Quote:
Originally posted by ratbastid
That's not entirely true. There IS no route to internal machines from outside, except for explicitly forwarded ports. NAT allows internal machines to connect out transparently by proxy, but there's no way for Code Red or anything else to make its way to a machine on the internal network.
The reason you'd want to do it with a little router rather than a whole machine running a firewall is because there's nothing to hack in a little router. If I can crack a firewall box, I'm in the internal network. I can't crack a little home router because there's not really any OS there to crack. I mean, there's an embedded OS there, but I couldn't pull a shell on it. What answers on the IP that my cable service assigns is a router that doesn't respond on any port (except for a couple I've explicitly forwarded).
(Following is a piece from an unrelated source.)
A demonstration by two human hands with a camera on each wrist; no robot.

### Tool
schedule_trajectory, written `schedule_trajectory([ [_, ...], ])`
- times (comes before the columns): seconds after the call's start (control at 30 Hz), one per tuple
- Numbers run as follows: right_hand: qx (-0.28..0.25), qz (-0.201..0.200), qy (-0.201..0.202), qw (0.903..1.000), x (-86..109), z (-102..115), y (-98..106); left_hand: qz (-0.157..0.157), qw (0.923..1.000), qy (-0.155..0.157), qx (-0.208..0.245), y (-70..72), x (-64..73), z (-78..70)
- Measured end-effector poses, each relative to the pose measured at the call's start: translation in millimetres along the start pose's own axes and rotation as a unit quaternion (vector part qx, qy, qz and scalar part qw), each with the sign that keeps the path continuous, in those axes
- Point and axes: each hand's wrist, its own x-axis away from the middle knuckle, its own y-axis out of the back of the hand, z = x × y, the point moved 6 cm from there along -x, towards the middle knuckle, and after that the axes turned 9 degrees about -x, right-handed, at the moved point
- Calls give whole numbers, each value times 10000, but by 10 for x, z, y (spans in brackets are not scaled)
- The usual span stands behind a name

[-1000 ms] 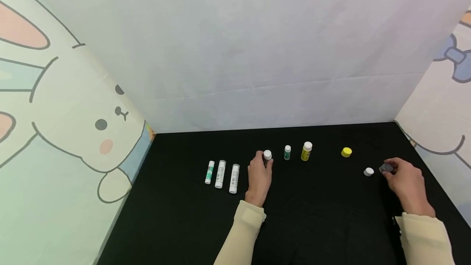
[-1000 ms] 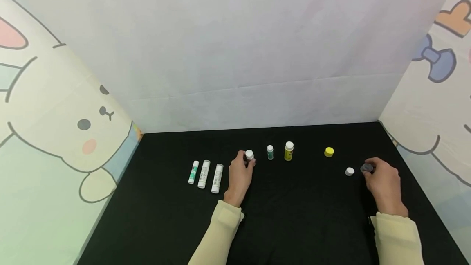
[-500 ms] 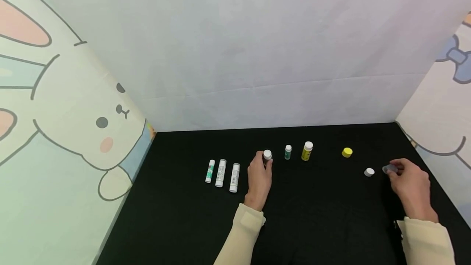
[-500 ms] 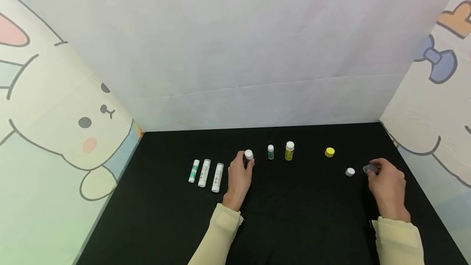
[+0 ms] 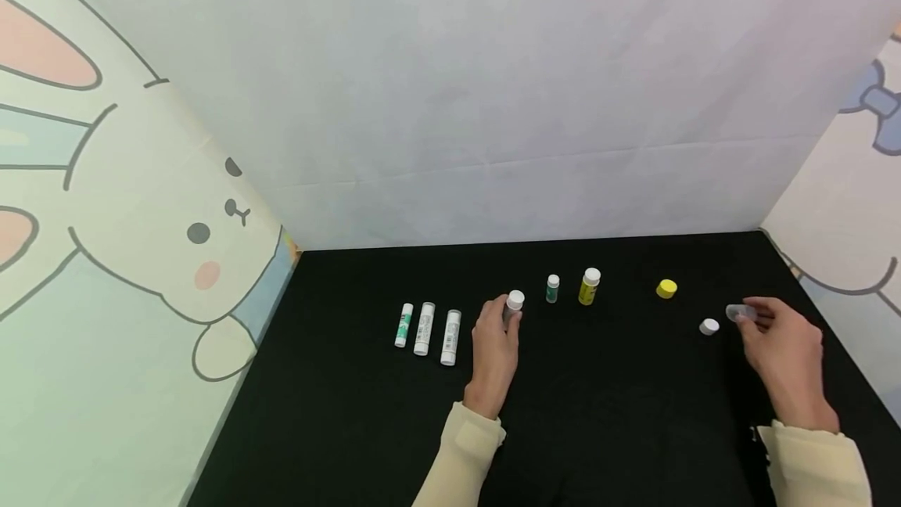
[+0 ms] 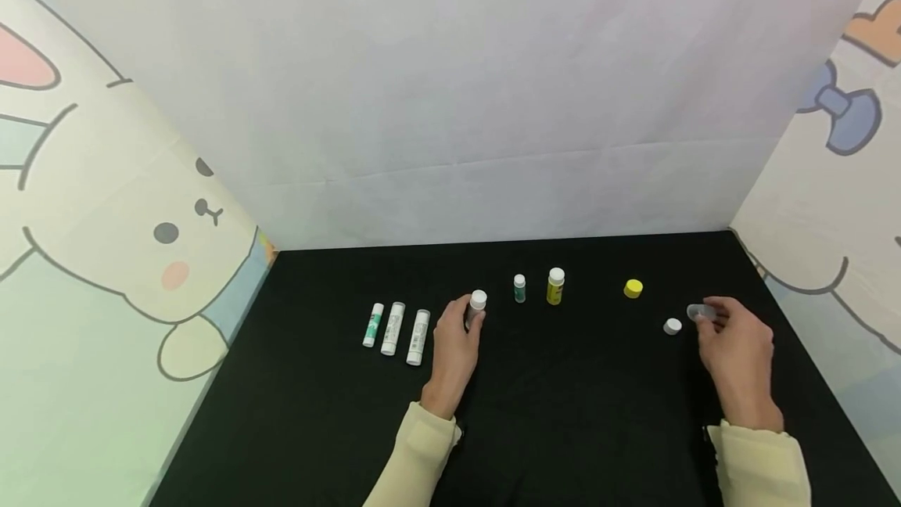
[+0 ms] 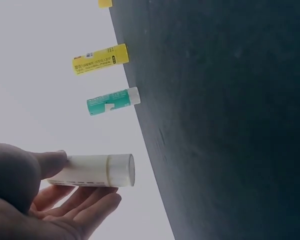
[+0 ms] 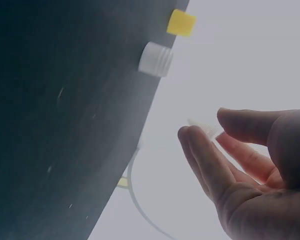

None of my internal machines have firewalls of any kind, and I've never been touched by Code Red, Messenger pop-ups, or anything else like that.
|
You don't need to get a shell to bypass a firewall. Assuming there are no bugs in their network stack, and no forwarded ports, though, it'll be very difficult to break through. It's a bad assumption to make that no non-routable packets will hit the external interface of a NAT router, by the way.
For this reason and others, NAT has nothing to do with security. A firewall, on the other hand, does.
It just so happens that every consumer "router" device has firewall functionality.
I know most of you are probably going to dismiss my points, but I thought it deserved mentioning anyway.